Scarcity and Hoarding

Hi Friends,

Happy 2022! We’re still here, still holding on. Thank you for continuing this work into the new year.

Last time, I talked about our actions as a society from a scarcity mentality, which reinforces a hierarchy of human value and prevents a focus on universal human rights. I’d like to look at scarcity in more detail, especially as it pertains to resource and opportunity hoarding. (Whytni, thank you for asking me about this!)

One example of scarcity is Black Friday, especially this past year because of supply chain challenges (which continue). Remember at the beginning of the pandemic, the panicked run on toilet paper and other essentials when things were shutting down in March 2020? Unfortunately, fear of scarcity can lead to actual scarcity. It’s a fair thing to be concerned that you won’t have the things you need, but fear can lead us to hoarding more than we need, thereby depriving others of what they need. And, the context of our culture means that we’re told from every angle that we need more things than we actually do.

I’m thinking a lot about scarcity in the context of education because for many school districts around the country, it’s school choice time. I recently read Learning In Public and it has some really on-the-nose observations about the panic parents engage in when they try to get “the best” school for their kids. The experience, from everyone I have talked to, is pretty awful, sometimes damaging relationships, inducing high amounts of stress, and even affecting our kids’ well-being. Why do we do this? (Fear.) What are we afraid of? (Failure — as defined by others.)

Consider these questions:
- What would an abundance of quality education look like?
- Can we use our impulse to get the best for our kids to instead advocate for quality education for every kid?
- What do we value in a school that might better serve our children (and all children)?
- Do we want our children to attend certain schools because “everyone says it’s the best” or for our own reasons?
- How do our choices ensure that some schools have more resources and opportunities for students than others?
- What could we change so that every school has adequate resources and opportunities to offer their students?
(Shout out to Integrated Schools, yet again, and especially their Awkward Conversations guide.)
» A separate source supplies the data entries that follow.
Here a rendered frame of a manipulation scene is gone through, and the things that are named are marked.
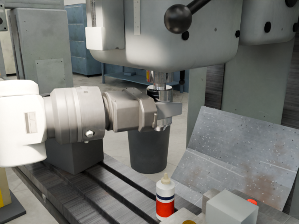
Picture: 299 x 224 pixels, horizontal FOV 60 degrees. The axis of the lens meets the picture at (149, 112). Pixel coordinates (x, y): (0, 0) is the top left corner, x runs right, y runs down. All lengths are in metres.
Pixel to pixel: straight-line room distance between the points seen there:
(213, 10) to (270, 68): 0.39
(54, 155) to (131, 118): 0.47
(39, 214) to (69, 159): 1.56
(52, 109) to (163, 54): 0.18
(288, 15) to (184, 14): 0.33
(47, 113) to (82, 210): 0.32
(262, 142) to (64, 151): 0.55
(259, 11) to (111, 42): 0.25
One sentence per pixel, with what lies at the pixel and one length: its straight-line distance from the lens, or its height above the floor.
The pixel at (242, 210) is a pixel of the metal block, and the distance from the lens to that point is 0.43.
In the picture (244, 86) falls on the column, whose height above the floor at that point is 1.21.
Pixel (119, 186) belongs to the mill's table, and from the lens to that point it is 0.73.
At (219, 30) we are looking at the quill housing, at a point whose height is 1.37.
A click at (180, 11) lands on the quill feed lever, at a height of 1.38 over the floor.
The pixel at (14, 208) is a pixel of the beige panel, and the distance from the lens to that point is 2.40.
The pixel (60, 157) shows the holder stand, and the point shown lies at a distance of 0.81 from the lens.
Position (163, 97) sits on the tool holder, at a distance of 0.44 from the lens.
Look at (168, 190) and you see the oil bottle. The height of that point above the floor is 1.05.
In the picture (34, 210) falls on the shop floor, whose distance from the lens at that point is 2.37.
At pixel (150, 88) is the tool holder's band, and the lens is 0.45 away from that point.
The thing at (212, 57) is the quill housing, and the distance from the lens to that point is 0.40.
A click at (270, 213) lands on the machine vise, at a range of 0.57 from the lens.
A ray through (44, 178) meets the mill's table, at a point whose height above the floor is 0.97.
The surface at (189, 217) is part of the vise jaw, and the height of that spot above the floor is 1.08.
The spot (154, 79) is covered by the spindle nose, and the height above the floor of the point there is 1.29.
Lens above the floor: 1.37
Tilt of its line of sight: 18 degrees down
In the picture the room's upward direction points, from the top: straight up
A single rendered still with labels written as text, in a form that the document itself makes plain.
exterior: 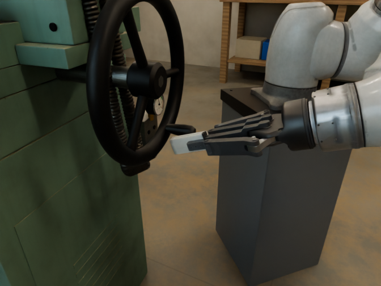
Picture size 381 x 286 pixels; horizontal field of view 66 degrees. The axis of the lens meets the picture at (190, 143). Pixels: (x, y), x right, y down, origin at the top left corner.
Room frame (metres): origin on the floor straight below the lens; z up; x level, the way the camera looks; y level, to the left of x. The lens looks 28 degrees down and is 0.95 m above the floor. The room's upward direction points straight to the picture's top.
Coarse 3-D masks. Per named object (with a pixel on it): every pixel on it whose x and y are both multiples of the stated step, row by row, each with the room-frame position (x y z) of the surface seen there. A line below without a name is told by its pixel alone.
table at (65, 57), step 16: (0, 32) 0.45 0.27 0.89; (16, 32) 0.47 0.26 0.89; (0, 48) 0.44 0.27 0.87; (16, 48) 0.46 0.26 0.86; (32, 48) 0.45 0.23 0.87; (48, 48) 0.44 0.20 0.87; (64, 48) 0.43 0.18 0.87; (80, 48) 0.46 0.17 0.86; (128, 48) 0.58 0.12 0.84; (0, 64) 0.43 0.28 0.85; (16, 64) 0.46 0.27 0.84; (32, 64) 0.45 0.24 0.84; (48, 64) 0.44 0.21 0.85; (64, 64) 0.43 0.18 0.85; (80, 64) 0.45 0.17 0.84
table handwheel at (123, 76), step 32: (128, 0) 0.42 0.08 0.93; (160, 0) 0.51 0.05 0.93; (96, 32) 0.37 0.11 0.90; (128, 32) 0.44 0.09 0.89; (96, 64) 0.35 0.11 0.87; (160, 64) 0.48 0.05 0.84; (96, 96) 0.34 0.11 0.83; (96, 128) 0.35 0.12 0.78; (160, 128) 0.52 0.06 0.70; (128, 160) 0.38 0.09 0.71
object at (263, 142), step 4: (252, 136) 0.38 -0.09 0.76; (260, 140) 0.37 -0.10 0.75; (264, 140) 0.37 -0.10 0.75; (268, 140) 0.37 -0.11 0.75; (272, 140) 0.38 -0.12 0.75; (260, 144) 0.36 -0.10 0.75; (264, 144) 0.37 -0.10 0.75; (268, 144) 0.37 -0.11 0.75; (248, 148) 0.37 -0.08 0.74; (252, 148) 0.36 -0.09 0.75; (256, 148) 0.36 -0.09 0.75; (260, 148) 0.36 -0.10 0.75; (256, 152) 0.36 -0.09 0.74
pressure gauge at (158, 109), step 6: (162, 96) 0.78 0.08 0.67; (150, 102) 0.74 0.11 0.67; (156, 102) 0.75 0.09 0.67; (162, 102) 0.78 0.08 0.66; (150, 108) 0.74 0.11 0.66; (156, 108) 0.75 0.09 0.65; (162, 108) 0.78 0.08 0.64; (150, 114) 0.76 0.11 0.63; (156, 114) 0.74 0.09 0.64; (150, 120) 0.77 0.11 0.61
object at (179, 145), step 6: (174, 138) 0.47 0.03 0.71; (180, 138) 0.46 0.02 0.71; (186, 138) 0.45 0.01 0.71; (192, 138) 0.45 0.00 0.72; (198, 138) 0.45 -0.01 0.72; (174, 144) 0.46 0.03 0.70; (180, 144) 0.46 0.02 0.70; (186, 144) 0.45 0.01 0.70; (174, 150) 0.46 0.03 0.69; (180, 150) 0.46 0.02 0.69; (186, 150) 0.45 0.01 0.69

We don’t have to fear scarcity and spend hours going on school tours or bribing administrators or despairing that we will fail our children and their futures. We can choose to stop hoarding the “best” schools and instead change what role we want our schools to play in our childrens’ lives. Wikipedia had a very insightful paragraph about this:

“In the school context, opportunity hoarding contributes to the educational achievement gap when parents ensure that their children to get all the educational needs that they believe their children need to have so they “do not fail” in both school and the greater economic environment among their peers, the workplace to the disadvantage of students from historically marginalized groups.” and “…opportunity hoarding has been identified as one of the components of collective violence that sustain a spectrum of inequalities between members of a society.”

There are so many examples of the ways White, privileged families make these hoarding choices. One of the most striking examples to me was hearing about resource hoarding in the gifted community. Families scrambling to find support for their gifted students were keeping the resources they found to themselves, refusing to share information or opportunities with each other because they were so panicked about getting those things only for their kid. What does this teach our children about being in community with others? How does this cutthroat mindset make us feel? Is this how we want to live?

I’m so inspired by the stories I hear from you about your anti-racist work in your communities. I want to share something from one of my former colleagues in Arlington’s CCPTA. She spoke up at a School Board meeting connecting advantaged children and disadvantaged children by pointing out that one kid can be both simultaneously. She wanted to call attention to the divisive idea that equity “dumbs down standards for [white] children.” Her approach resists divisions, instead focusing on what communities need to do in order to love every child in their schools. (You can hear her words in the November 16 meeting at 38:35.)

I also appreciated Miriam A. Rollin’s description of what education equity looks like (you can ignore the headline and the beginning). If you’re at all concerned about the future of our democracy, education (equitable education) is at the heart of it. Nikole Hannah-Jones also touches on hoarding in her interview with Chris Hayes.

The perception that White students lose something when disadvantaged students have their needs addressed is a white supremacist message. It creates division among those who would unite, stokes fear instead of love or solidarity. It creates competition instead of community. Equity means that everyone gets what they need. The only thing lost by turning away from white supremacy is competitive advantage, like steroids in professional sports, a system of unfairness that takes away from all of us.

White supremacy in our culture keeps us in the childhood stage of being developmentally unable to share, grabbing for all of the toys in sight with a desperate “MINE!” Rejecting this mentality frees us all. We are stunted in our ability to resist because we have been fed fairy tales of the American Dream and fairness and equality. Our democracy, our country, is truly amazing AND flawed, just like each of us is neither all good or all bad. If we want to live up to its promises and inspiration, we must reject white supremacy and hear the truth.

Emily
Listen. Amplify. Follow. In Solidarity.